Euphemism is 1. the substitution of a mild, indirect, or vague expression for one thought to be offensive, harsh, or blunt. 2. the expression so substituted: "To pass away" is a euphemism for "to die."

Categorization

Abstractions and ambiguities (it for excrement, the situation for pregnancy, going to the other side for death, do it or come together in reference to a sexual act, tired and emotional for drunkenness.)

Indirections (behind, unmentionables, privates, live together, go to the bathroom, sleep together)

Mispronunciation (goldarnit, dadgummit, heck, freakin, shoot)

Litotes or reserved understatement (not exactly thin for "fat", not completely truthful for "lied", not unlike cheating for "an instance of cheating")

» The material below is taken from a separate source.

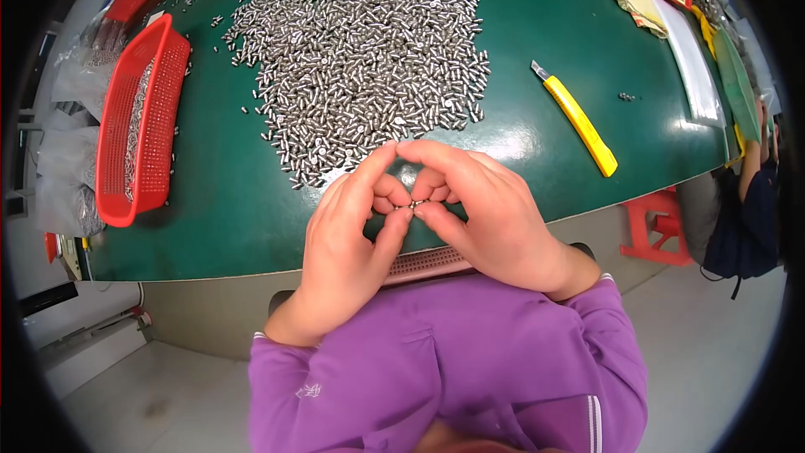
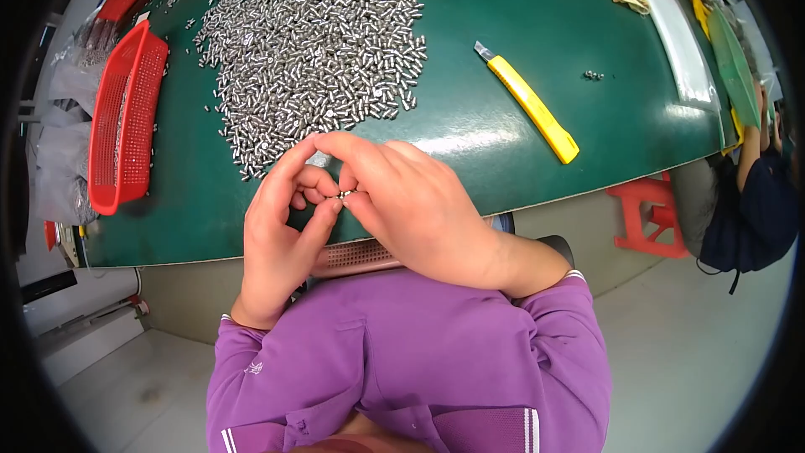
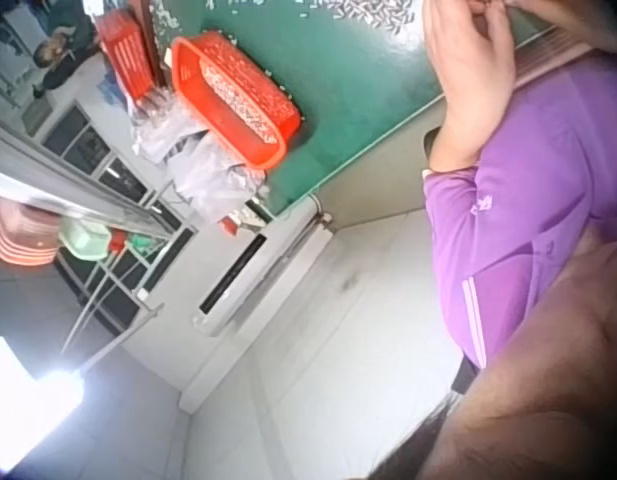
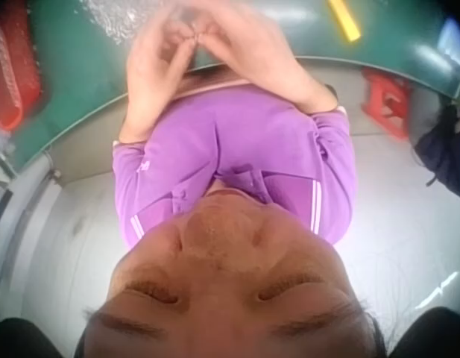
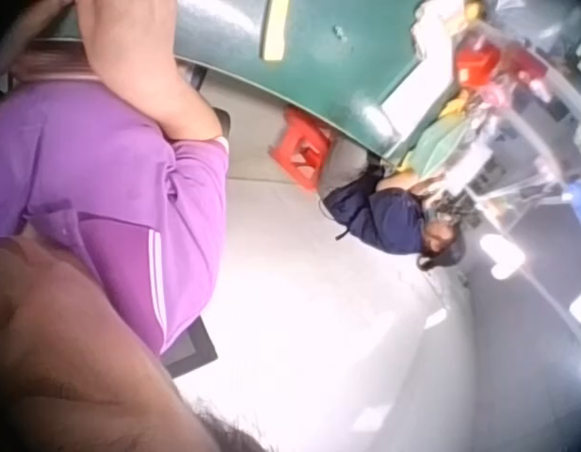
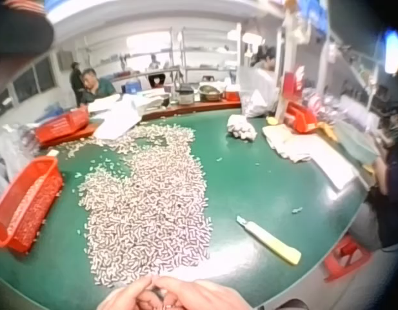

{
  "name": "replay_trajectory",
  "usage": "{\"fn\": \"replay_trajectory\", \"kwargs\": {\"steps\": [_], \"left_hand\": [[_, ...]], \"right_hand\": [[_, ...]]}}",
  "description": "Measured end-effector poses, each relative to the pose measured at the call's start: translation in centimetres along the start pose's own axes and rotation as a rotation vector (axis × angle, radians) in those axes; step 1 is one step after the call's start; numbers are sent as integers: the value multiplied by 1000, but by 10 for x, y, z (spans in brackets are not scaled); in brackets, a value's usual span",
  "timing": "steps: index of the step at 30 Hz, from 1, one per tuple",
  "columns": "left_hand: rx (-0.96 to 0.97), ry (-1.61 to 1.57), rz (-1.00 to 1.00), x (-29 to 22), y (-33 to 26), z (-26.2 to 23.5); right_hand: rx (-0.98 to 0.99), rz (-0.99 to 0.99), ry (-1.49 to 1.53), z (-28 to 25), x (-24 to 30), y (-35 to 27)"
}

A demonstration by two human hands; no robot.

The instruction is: Inspecting and sorting small cylindrical metal components from a pile on a workbench.

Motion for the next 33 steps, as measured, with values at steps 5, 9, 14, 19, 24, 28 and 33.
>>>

Changing nouns to modifiers: e.g. ...makes her look slutty for "...is a slut", right-wing element for "Right Wing")

Personal names, such as John Thomas or Willy for "penis", Fanny for "vulva" (British English).

Slang, e.g. pot for "cannabis", laid for "having sexual intercourse" and so on.

There is some disagreement over whether certain terms are or are not euphemisms. For example, sometimes the phrase visually impaired is labeled as a politically correct euphemism for blind. However, visual impairment can be a broader term, including, for example, people who have partial sight in one eye, or even those with uncorrected mild to moderate poor vision, a group that would be excluded by the word blind.

There are three antonyms of euphemism: dysphemism, cacophemism, and power word. The first can be either offensive or merely humorously deprecating with the second one generally used more often in the sense of something deliberately offensive. The last is used mainly in arguments to make a point seem more correct.

Checklist

  • How are the extratextual factors reflected in the use of lexis (regional and social dialects, historical language varieties, choice of register, medium-specific lexis, conventional formulas determined by occasion or function, etc.)? Analyze the peculiarities of different types of vocabulary in the aspect of translation.

  • Which features of the lexis used in the text indicate the attitude of the sender and his/her “stylistic interest” (e.g. stylistic markers, connotations, rhetorical figures of speech, such as metaphors and similes, individual word coinages, puns)?

  • Dwell on different types of lexical devices and the peculiarities of translation. Provide your examples.